Don't roll it, hand stretch it (great youtube videos showing many techniques).

I usually make enough dough for pies I'm going to make (usually for the weekend) and then enough to freeze. For the frozen ones, I make the dough balls, put them on parchment/wax paper on a sheet pan and slightly flatten them and then put some olive oil on them to prevent them drying out and then put in the freezer for 3-4 hours. Then, take them out and put them in freezer ziplocks, or if you have a food saver, that's preferable.
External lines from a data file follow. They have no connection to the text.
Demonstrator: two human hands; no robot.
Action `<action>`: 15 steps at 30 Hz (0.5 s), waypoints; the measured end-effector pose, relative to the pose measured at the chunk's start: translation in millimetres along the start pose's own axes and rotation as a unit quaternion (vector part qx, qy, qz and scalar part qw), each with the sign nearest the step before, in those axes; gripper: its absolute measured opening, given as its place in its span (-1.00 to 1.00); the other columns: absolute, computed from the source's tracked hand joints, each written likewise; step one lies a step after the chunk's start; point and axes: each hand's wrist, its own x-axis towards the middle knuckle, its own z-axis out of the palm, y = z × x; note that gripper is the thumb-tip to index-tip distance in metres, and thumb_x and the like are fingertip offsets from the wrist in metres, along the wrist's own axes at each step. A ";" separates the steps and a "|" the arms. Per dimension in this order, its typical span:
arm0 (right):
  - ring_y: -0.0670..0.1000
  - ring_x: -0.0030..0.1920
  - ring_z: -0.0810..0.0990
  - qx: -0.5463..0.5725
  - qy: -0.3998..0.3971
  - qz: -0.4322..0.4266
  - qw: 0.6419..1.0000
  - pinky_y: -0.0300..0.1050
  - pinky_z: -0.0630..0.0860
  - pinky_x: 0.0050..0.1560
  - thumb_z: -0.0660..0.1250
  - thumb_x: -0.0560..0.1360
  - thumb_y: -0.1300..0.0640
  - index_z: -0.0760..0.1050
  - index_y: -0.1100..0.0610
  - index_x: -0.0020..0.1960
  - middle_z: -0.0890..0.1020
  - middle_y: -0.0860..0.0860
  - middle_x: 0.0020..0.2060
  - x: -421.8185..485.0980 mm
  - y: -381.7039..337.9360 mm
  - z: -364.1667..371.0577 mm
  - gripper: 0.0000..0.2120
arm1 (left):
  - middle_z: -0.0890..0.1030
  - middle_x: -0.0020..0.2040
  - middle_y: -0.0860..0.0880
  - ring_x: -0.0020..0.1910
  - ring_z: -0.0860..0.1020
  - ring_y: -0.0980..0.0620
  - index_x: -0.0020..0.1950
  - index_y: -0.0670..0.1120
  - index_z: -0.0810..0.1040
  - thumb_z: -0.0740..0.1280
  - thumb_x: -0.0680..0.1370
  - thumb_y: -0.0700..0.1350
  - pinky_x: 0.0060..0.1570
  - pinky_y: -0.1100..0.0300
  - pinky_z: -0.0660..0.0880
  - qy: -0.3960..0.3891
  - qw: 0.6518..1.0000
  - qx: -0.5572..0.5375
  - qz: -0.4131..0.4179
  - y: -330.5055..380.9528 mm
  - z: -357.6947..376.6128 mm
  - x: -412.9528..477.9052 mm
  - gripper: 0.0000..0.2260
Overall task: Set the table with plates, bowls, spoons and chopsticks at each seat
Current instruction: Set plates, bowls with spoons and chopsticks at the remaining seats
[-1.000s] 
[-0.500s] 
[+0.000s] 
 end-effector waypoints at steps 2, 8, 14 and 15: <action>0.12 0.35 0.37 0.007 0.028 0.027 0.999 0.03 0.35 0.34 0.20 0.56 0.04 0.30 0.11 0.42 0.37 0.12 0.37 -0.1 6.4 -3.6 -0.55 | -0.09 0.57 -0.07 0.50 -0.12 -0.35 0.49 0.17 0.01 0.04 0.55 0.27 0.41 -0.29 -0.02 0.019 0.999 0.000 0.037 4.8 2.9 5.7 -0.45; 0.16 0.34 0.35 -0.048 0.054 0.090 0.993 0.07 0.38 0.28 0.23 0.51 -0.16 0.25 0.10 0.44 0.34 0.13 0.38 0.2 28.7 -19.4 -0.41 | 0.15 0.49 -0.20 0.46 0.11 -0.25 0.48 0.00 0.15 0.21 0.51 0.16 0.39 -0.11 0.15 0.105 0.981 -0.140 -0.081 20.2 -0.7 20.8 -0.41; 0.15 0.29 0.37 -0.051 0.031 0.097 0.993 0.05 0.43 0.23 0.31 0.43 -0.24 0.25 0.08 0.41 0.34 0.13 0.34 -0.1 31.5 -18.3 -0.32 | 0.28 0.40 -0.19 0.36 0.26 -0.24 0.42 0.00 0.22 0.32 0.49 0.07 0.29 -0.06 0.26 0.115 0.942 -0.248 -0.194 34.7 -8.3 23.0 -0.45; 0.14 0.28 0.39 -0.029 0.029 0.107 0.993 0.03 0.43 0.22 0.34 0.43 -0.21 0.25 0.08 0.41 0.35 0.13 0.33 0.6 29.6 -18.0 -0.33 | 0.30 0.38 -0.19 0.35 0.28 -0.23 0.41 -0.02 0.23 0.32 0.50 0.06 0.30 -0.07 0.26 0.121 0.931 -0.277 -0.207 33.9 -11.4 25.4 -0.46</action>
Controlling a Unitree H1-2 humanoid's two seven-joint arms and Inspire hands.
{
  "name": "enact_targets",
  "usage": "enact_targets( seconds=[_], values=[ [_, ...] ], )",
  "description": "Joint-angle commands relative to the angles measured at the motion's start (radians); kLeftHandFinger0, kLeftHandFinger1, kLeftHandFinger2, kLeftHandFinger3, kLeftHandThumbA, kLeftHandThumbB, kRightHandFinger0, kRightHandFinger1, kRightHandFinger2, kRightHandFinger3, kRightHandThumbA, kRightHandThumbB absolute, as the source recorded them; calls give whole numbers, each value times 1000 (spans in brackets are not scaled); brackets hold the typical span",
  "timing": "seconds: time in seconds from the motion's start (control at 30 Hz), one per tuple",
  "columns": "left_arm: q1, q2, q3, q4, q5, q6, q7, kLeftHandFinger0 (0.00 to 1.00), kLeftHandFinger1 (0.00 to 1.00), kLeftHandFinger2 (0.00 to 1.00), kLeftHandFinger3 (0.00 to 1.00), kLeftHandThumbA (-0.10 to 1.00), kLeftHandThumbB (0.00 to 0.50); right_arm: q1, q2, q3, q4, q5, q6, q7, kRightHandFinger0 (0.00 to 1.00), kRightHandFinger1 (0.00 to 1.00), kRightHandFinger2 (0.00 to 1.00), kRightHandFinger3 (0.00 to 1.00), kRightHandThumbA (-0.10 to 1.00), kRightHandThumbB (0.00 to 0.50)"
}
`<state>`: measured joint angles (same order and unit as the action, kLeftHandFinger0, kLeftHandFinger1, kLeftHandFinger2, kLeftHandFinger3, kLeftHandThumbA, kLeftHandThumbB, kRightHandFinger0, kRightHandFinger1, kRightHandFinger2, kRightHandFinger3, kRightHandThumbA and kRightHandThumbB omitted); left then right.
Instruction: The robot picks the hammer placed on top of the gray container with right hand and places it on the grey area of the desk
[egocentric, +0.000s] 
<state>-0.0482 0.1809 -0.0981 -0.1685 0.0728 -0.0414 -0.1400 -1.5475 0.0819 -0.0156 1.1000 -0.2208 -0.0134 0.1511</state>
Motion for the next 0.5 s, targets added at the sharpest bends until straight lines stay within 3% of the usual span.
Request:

I store them in the freezer, and then taken them out 48-72 hours before I'm going to use them and let them defrost and then start proofing in the fridge.

For the dough going straight in the fridge (not freezing), make into individual dough balls, put a little olive or vegetable oil on them to keep from drying out, and then for first 90-120 minutes, keep the container lid partially cracked, so as they cool down the water vapor will escape and not condensate in the container, and then cover the container with the dough balls.

To get NY style thin crust, you need to use a formula to figure out dough ball size.

Most recommend a thickness factor between .07-.09 for NY crust, and I use .08. Thickness factor is essentially the amount of dough in ounces per square inch, I believe. The formula is (Diameter in inches x .5)squared x PI x thickness factor. Or, for a 14" pie, the excel formula would be: =(10*0.5)^2*3.14*0.08 which equals 6.28 oz or 178 grams.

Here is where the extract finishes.